Rio - As limitações físicas e o preconceito social não os impediram de participar da Jornada. Acostumados a superar obstáculos, peregrinos com diversos tipos de deficiências se misturam à multidão de fiéis n celebrações no Rio. Corajosos, dizem não estar na cidade só por fé: querem também ser ‘lições de vida’.

Críticos, pedem melhorias na acessibilidade brasileira, visando os próximos megaeventos. “Nossa força de vontade tem o tamanho de Deus. Somos voluntários e ajudamos de acordo com nossas possibilidades. Contamos com a ajuda dos ‘irmãos’ e temos certeza que nossa participação inspira a todos. O objetivo é esse”, disse o peruano Francisco Villanueva, de 18 anos.

Unidos por sua fé%2C portadores de deficiência vão se apresentar durante as missas e em eventos da JornadaCarlos Moraes / Agência O Dia

Cadeirante, ele é um dos 120 peregrinos — entre deficientes de várias partes do mundo e seus acompanhantes — que estão hospedados no Instituto Brasileiro de Reeducação Motora (IBRM), no Andaraí. O local foi escolhido por reunir adaptações ideais para a hospedagem.

O grupo, que faz apresentações musicais pelo mundo e se apresentará em missas na Jornada, também tem críticas a fazer. As calçadas brasileiras, estreitas e esburacadas, são os principais alvos de reclamações de cadeirantes e deficientes visuais.

Em seguida, vêm os poucos assentos reservados nos ônibus e no metrô. “Os europeus são os que mais sentem os problemas, enquanto os sul-americanos parecem ser mais habituados a essas dificuldades”, revelou a diretora do IBRM, Étila Ramos.

EMOÇÃO DE AJUDAR MESMO DE LONGE

Robson Cardoso, coordenador de acolhimento no Parque Colúmbia, na Pavuna, não vai ver o Papa pessoalmente, mas garante que sua emoção não é pequena. A igreja que frequenta, de Nossa Senhora do Perpétuo Socorro, é uma das com participação no evento sem estar no roteiro do Pontífice.

Cardoso e a mulher, Marinéia, que o ajuda na coordenação, assim como diversos religiosos estarão em sintonia com a Jornada, mesmo longe dos eventos . O casal frequenta a mesma igreja há 30 anos e já desempenhou o mesmo papel na visita de João Paulo II, em 1997. O bairro da Zona Norte recebe 300 peregrinos, hospedados em casas de moradores.

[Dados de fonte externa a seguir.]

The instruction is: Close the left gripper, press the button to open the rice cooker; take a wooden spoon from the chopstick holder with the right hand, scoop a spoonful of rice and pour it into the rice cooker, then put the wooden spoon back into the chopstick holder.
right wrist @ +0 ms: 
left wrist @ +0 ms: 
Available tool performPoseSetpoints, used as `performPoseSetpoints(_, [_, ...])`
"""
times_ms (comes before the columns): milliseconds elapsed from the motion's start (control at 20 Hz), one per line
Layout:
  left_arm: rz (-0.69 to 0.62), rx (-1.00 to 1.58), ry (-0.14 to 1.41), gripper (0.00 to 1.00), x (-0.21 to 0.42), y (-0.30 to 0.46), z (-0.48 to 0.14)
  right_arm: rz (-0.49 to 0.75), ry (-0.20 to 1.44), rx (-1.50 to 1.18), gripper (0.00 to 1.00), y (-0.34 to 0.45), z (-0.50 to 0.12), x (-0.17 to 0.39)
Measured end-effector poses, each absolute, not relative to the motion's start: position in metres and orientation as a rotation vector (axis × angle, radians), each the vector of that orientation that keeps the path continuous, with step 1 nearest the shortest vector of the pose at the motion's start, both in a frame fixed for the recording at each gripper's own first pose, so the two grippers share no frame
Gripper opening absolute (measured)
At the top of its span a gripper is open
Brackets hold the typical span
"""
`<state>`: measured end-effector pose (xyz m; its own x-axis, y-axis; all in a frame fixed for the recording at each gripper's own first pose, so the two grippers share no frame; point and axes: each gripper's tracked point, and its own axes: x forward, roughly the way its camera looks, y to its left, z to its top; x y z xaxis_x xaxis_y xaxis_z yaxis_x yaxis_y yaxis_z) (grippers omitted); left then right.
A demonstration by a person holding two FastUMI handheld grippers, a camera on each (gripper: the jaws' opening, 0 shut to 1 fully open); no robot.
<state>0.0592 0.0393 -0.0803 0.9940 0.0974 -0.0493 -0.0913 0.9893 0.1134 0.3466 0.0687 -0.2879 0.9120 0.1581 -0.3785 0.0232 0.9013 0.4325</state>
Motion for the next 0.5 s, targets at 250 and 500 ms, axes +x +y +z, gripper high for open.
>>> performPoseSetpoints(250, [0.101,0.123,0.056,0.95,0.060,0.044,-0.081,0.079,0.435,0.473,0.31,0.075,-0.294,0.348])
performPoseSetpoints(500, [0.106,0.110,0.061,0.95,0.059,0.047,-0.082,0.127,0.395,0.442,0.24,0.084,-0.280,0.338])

Na igreja, desde a quaresma, o padre Manoel Eugênio comandou, após as missas de quinta-feira, uma hora de oração para a Jornada. “Falamos sobre a presença de peregrinos aqui no Rio”, disse o padre, que informou que eventos foram realizados para sensibilizar a comunidade para a semana.

Segundo Robson Cardoso, o objetivo era mostrar que todos servem a um mesmo Deus, sem distinção de língua ou de etnia. Sem ligar para a distância que ficará do Papa Francisco, ele e a mulher prepararam a melhor recepção para os peregrinos. “O mundo inteiro está aqui, para Deus. Esse é o barato da Jornada”, afirmou.